1. General information

1.2 Contact details of resource persons and institutions involved in the assessment and documentation of the Technology

Key resource person(s)

SLM specialist:

Dieter Nill

SLM specialist:

Dembele Celestin

HELVETAS Swiss Intercooperation

Mali

SLM specialist:

Doumbia Moussa

ADEPE MALI

Mali

Name of project which facilitated the documentation/ evaluation of the Technology (if relevant)

Manual of Good Practices in Small Scale Irrigation in the Sahel (GIZ )

Name of the institution(s) which facilitated the documentation/ evaluation of the Technology (if relevant)

Deutsche Gesellschaft für Internationale Zusammenarbeit (GIZ) - Germany

1.3 Conditions regarding the use of data documented through WOCAT

The compiler and key resource person(s) accept the conditions regarding the use of data documented through WOCAT:

Yes

1.4 Declaration on sustainability of the described Technology

Is the Technology described here problematic with regard to land degradation, so that it cannot be declared a sustainable land management technology?

2. Description of the SLM Technology

2.1 Short description of the Technology

Definition of the Technology:

The role of small dams with weirs is to raise the water table, expand rice growing areas and extend the availability of water in lowland areas to complete the agricultural cycle of lowland areas (rice and vegetable growing).

2.2 Detailed description of the Technology

Description:

Small dams are installed on minor river beds and are connected up to the riverbanks. Their above-ground dimensions are small, but trench depths can be quite substantial in the case of a subterranean dam two to three metres deep. Plastic sheeting is placed in the trench to stop the water flowing underground.
Weirs are low-level structures built in flat valleys as extensions of small dams. Dam walls are low in height, standing from 0.1 m to 1 m above ground level.

The underground section of the dam retains upstream waters. As a result, the ground absorbs water and moisture throughout the entire area affected by the dam. The above-ground section (a watertight wall equipped with outflow gates) discharges the upstream water. It has a weir running along the marigot. Downstream, a stilling basin is installed to prevent erosion caused by the falling water. Using the weir and outflow gates, the water level can be adjusted to the requirements of each rice growing stage. The water retained by a dam equipped with a weir cannot be conserved for long periods. The structure’s main role is to provide water to meet the needs of the rainy-season crops. Even though the trenches are deep and the plastic sheeting prevents underground water dissipation, weirs can help to ensure ground waters are well recharged. This is why farmers should wait before digging wells to extract water for vegetable growing.

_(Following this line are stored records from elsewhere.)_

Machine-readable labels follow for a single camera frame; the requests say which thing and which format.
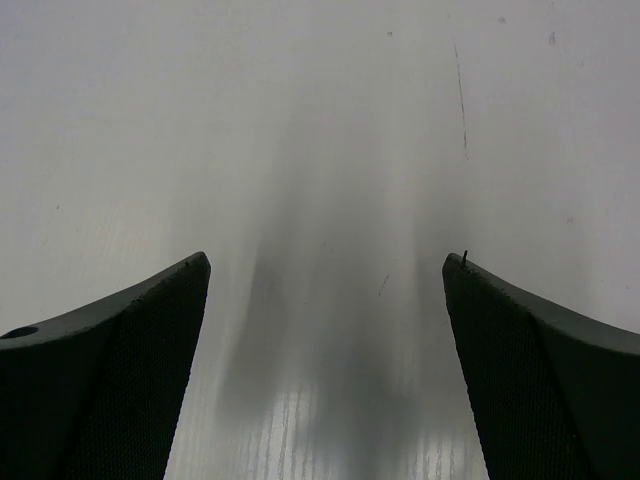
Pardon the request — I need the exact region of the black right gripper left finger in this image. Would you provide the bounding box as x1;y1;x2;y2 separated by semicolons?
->
1;252;211;479

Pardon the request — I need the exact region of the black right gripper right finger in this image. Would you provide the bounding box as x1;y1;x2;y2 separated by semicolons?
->
442;253;639;479

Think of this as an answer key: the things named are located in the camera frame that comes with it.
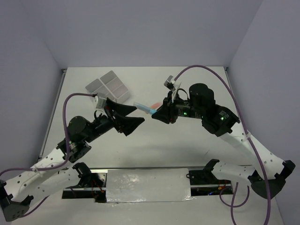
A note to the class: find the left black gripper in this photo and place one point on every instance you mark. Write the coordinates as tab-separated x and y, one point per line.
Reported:
126	124

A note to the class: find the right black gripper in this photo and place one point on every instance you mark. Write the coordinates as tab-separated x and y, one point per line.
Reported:
166	112

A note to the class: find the blue highlighter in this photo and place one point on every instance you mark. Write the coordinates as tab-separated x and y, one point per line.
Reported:
144	108

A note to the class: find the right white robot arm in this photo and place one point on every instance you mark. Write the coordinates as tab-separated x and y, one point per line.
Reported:
266	173

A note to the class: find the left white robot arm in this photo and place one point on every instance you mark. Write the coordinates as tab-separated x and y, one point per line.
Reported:
61	167

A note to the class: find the orange pink highlighter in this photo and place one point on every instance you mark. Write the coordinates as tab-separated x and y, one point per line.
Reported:
156	105

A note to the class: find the right white divided container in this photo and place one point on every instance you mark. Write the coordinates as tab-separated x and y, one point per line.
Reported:
120	93

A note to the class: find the white divided container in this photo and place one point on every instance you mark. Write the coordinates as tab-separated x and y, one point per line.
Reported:
96	87
120	93

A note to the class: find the left white divided container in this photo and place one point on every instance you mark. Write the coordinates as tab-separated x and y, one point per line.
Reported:
96	87

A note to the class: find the silver foil cover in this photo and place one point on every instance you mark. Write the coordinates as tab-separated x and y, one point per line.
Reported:
143	186

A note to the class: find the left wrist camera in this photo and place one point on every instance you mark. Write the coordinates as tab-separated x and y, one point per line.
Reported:
100	101

Local people formulate the requirement and negotiate with the commune on the investment programme, identify the rules of access and set up the farming cooperatives and management bodies, provide materials and unskilled labour during construction, and undertake small-scale maintenance work. The commune plans investments and assumes overall control of the construction work, delegates management to users, validates the farming rules and oversees their correct application, and undertakes major repairs. Consultancies carry out the socio-economic, environmental and technical studies (scheme design, plans, models), draw up the invitation to tender document and support the tender selection process, and monitor and inspect works. Technical services oversee the application of technical and environmental standards, and participate in ensuring sound financial practices (collection, financial control, public service concessions). Contractors carry out the construction work. The project team provides training (planning, social engineering, studies involving farmers, etc.) and advisory support (organisation of users, formulation and validation of rules, area development plan, plan to develop and exploit value chains).
The scheme can remain functional for up to 20 years provided it is rigorously maintained. The users are divided up into management and maintenance teams and their respective responsibilities are clearly defined.

More than 120 schemes with an average area of 20 hectares were built between 1998 and 2012. These schemes cover an area of more than 2,400 hectares and directly benefit over 15,000 families. The low cost combined with quick returns makes this type of intervention suitable for poor communities and local authorities. These structures can also be installed in dry areas. In these areas, it is essential from the outset that anti-erosion measures are put in place to manage the risk of sand encroachment.

2.3 Photos of the Technology

Media Gallery

2.5 Country/ region/ locations where the Technology has been applied and which are covered by this assessment

Country:

Mali

Region/ State/ Province:

Mali

Further specification of location:

Sikasso region (Yorosso, Koutiala, Sikasso, Kadiolo, Kolondiéba, Bougouni, Yanfolila), Ségou region

Specify the spread of the Technology:

evenly spread over an area

If precise area is not known, indicate approximate area covered:

10-100 km2

Comments:

More than 120 schemes with an average area of 20 hectares were built between 1998 and 2012. These schemes cover an area of more than 2,400 hectares and directly benefit over 15,000 families.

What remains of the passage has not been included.